June 3, 2014, 12:00 am

The Santa Fe City Council is in agreement that the city needs a more reliable revenue stream. Yet that’s where its consensus on how to balance the budget appears to end.

Councilor Peter Ives, who represents the east side District 2, is calling for a property tax increase that could raise an estimated $7 million, but that proposal looks dead in the water.

What now?

The city must present a final budget to the state Department of Finance and Administration in weeks—the 2013-14 fiscal year ends June 31—and officials have been scrambling under Mayor Javier Gonzales’ new administration to assess the needs of City Hall, where spending has been cut by $6.3 million since 2008-09. Five years later, 336 fewer employees are working for the city government that needs to provide services to more than 13,000 new residents whose homes came into the city limits through annexation.

This fiscal year, the city planned for 70 percent of revenue coming into its $72.6 million general fund from gross receipts taxes on goods and services sold in Santa Fe. Only 4 percent of the fund’s revenue would come from property taxes on land, homes and commercial structures.

Ives argues that property taxes are a more reliable source of revenue than gross receipts taxes. The latter depends on consumer spending, which can suffer downturns during uncontrollable events like recessions and natural disasters, while monies from homeowners are more stable and less regressive.

Ives says his proposal would help pay for a city fire station to serve the newly annexed Southside areas.

But city officials are facing the prospect that the region needs a whole lot more than a fire station.
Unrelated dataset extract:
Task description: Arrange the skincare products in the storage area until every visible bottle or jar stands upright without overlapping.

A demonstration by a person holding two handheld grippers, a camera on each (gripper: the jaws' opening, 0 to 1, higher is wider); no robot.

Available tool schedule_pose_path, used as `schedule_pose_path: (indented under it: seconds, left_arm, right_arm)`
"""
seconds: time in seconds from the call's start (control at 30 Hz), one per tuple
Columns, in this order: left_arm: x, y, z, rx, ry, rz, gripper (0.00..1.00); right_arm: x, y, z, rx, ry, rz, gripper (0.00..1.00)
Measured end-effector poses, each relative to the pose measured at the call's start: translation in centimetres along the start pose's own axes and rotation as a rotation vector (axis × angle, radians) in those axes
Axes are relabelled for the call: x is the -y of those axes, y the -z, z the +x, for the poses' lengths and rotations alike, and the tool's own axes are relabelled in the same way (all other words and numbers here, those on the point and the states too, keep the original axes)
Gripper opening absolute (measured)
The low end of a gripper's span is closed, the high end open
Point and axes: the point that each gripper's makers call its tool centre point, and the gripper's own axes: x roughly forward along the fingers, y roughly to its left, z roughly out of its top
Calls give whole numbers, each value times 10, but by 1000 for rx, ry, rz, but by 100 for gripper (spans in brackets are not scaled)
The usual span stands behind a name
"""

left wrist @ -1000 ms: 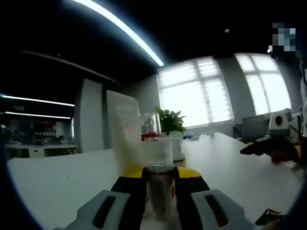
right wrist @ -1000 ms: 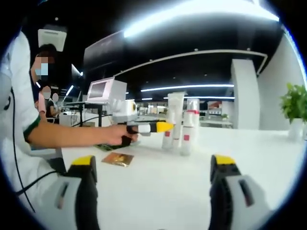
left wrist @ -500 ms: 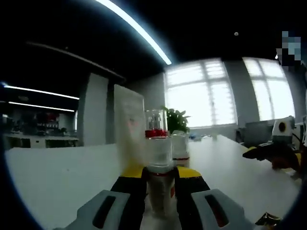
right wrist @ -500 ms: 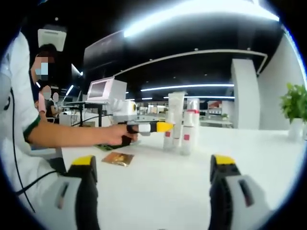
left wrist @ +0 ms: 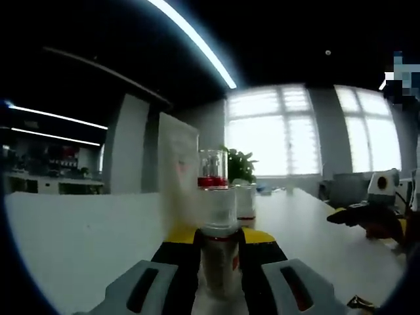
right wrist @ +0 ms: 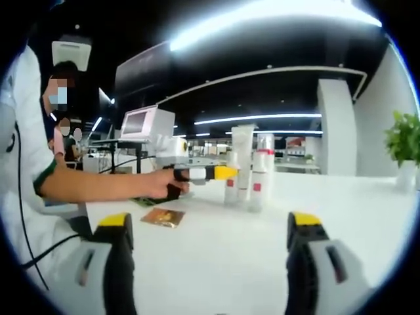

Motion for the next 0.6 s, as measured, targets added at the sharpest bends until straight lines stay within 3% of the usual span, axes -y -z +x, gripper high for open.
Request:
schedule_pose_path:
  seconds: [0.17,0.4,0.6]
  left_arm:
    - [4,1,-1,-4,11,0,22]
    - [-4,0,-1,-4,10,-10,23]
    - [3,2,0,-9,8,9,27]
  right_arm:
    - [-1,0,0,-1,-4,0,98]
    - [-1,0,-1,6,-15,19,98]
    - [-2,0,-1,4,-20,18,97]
For years councilors have known the city does not have enough revenue to cover the cost of annexation. A March 2012 report from the University of New Mexico Bureau of Business and Economic Research says the city would have to come up with an additional $3.6 million to cover annual, recurring costs to deliver services to residents covered in the latest phase of annexation. That’s on top of $5 million in one-time costs.
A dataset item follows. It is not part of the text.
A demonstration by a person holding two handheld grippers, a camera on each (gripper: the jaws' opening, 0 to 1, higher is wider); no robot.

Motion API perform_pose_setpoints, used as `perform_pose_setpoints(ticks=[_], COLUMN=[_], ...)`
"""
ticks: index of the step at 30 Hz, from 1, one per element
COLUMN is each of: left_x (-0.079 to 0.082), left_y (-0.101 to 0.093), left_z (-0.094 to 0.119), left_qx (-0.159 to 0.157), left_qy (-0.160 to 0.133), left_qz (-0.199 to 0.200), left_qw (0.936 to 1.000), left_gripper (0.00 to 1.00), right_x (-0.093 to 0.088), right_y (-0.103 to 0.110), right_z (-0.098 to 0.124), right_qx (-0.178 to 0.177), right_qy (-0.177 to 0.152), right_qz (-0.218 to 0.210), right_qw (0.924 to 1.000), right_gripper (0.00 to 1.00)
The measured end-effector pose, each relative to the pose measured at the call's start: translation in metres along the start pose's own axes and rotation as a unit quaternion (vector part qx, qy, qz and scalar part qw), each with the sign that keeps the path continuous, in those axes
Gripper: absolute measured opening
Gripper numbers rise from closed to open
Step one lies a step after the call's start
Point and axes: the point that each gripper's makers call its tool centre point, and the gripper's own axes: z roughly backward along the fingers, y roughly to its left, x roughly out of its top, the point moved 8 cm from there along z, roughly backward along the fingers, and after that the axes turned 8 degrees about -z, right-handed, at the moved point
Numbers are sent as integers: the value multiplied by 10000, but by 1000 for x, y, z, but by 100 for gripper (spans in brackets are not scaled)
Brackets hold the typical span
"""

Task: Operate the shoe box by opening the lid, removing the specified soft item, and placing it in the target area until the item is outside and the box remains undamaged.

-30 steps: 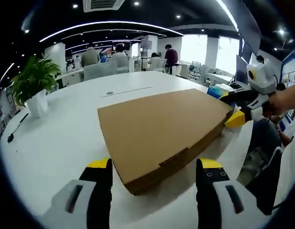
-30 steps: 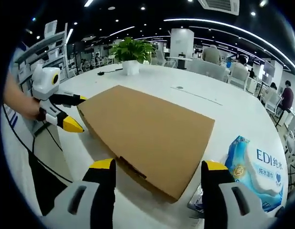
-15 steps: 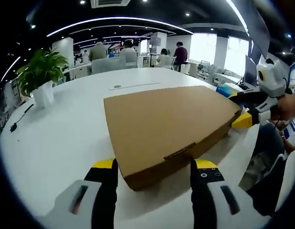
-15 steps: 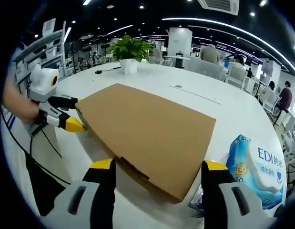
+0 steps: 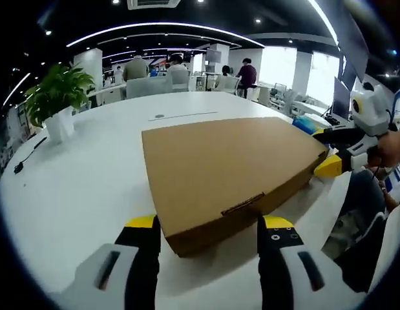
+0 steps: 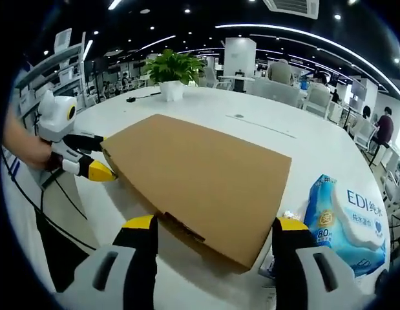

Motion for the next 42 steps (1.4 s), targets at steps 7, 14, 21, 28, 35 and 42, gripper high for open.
perform_pose_setpoints(ticks=[7,14,21,28,35,42], left_x=[-1,-3,-2,-3,-5,-4], left_y=[-5,-10,-20,-20,-23,-20], left_z=[3,5,8,10,12,14], left_qx=[-35,-52,-152,-163,-186,-264], left_qy=[22,33,35,81,137,177], left_qz=[-31,-33,-16,-50,-33,178], left_qw=[10000,10000,9999,9998,9997,9993], left_gripper=[61,61,61,59,59,61], right_x=[-2,-7,-12,-13,-18,-18], right_y=[0,1,-1,-2,-2,-1], right_z=[8,15,22,24,28,28], right_qx=[62,19,3,0,-33,-115], right_qy=[147,154,198,247,258,410], right_qz=[-22,-39,-54,-35,-8,94], right_qw=[9999,9999,9998,9997,9997,9990], right_gripper=[69,69,69,69,70,69])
That didn’t stop committee opposition to the tax proposal. After 20 minutes of deliberation on June 2, District 1 Councilor Signe Lindell, District 3 Councilor Chris Rivera and chairman Councilor Carmichael Dominguez voted to table Ives’ measure because it didn’t account for how exactly the city would spend the money. A city spokeswoman tells SFR the mayor didn’t have a position on the measure but welcomed the discussion. Don’t expect much more discussion, however, as the vote effectively killed the proposal.
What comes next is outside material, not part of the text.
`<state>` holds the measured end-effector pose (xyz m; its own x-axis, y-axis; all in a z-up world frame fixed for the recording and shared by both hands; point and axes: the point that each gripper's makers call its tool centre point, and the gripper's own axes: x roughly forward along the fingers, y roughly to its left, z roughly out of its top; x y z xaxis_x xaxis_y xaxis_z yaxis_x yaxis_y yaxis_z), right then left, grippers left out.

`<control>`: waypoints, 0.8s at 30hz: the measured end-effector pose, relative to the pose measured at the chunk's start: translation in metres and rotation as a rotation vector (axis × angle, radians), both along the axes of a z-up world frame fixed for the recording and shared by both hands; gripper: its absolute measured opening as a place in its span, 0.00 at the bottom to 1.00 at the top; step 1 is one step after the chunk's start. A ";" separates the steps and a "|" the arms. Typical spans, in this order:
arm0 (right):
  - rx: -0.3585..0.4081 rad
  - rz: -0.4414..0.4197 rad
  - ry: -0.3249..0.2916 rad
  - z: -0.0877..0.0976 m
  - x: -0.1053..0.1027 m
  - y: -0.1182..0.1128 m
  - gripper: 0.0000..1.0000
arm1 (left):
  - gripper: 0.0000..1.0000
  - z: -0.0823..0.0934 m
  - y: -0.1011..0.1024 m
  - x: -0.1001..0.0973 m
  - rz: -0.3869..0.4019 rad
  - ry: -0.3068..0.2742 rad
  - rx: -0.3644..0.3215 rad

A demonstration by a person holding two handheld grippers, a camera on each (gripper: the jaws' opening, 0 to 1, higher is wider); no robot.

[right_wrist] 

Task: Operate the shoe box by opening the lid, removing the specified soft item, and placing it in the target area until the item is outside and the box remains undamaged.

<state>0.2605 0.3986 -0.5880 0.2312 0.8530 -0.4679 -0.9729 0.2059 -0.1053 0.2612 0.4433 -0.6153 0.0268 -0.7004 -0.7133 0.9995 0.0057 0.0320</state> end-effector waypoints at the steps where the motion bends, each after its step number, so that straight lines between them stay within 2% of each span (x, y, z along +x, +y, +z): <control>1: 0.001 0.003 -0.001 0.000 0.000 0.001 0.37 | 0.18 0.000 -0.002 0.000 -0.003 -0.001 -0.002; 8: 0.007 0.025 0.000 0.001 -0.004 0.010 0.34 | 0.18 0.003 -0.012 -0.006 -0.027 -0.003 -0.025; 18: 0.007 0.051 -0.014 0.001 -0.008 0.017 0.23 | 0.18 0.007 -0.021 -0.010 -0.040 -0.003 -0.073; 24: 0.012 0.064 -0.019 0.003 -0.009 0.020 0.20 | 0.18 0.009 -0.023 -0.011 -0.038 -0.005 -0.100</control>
Not all of the spending would have been dedicated to public safety. Ives’ resolution stated the property taxes would help pay for public safety services related to annexation; technology infrastructure for the city; parks and recreation maintenance; and library costs.

The city is just one of the taxing authorities for Santa Fe residents, whose property taxes also go toward public schools, county and state services. Currently the city imposes a property tax rate of $2.87 per $1,000 of net taxable value on a property—far less than the rates of Albuquerque, Las Cruces and Rio Rancho. Ives’ proposal would have increased that rate to $4.87 per $1,000 of net taxable value.

City Hall observers will note Ives’ proposal could have been politically dangerous. In 2011, former City Councilor Chris Calvert faced a recall-petition drive in an off-election year after he and others proposed a property tax hike.

“This is a political decision made by the council and mayor,” says Karen Heldmeyer, a former city councilor who attended budget meetings. “Is it easier to raise taxes and not cut anything? Or is it easier to take a hard look at what the city is spending money on and seeing if anything needs to be cut?”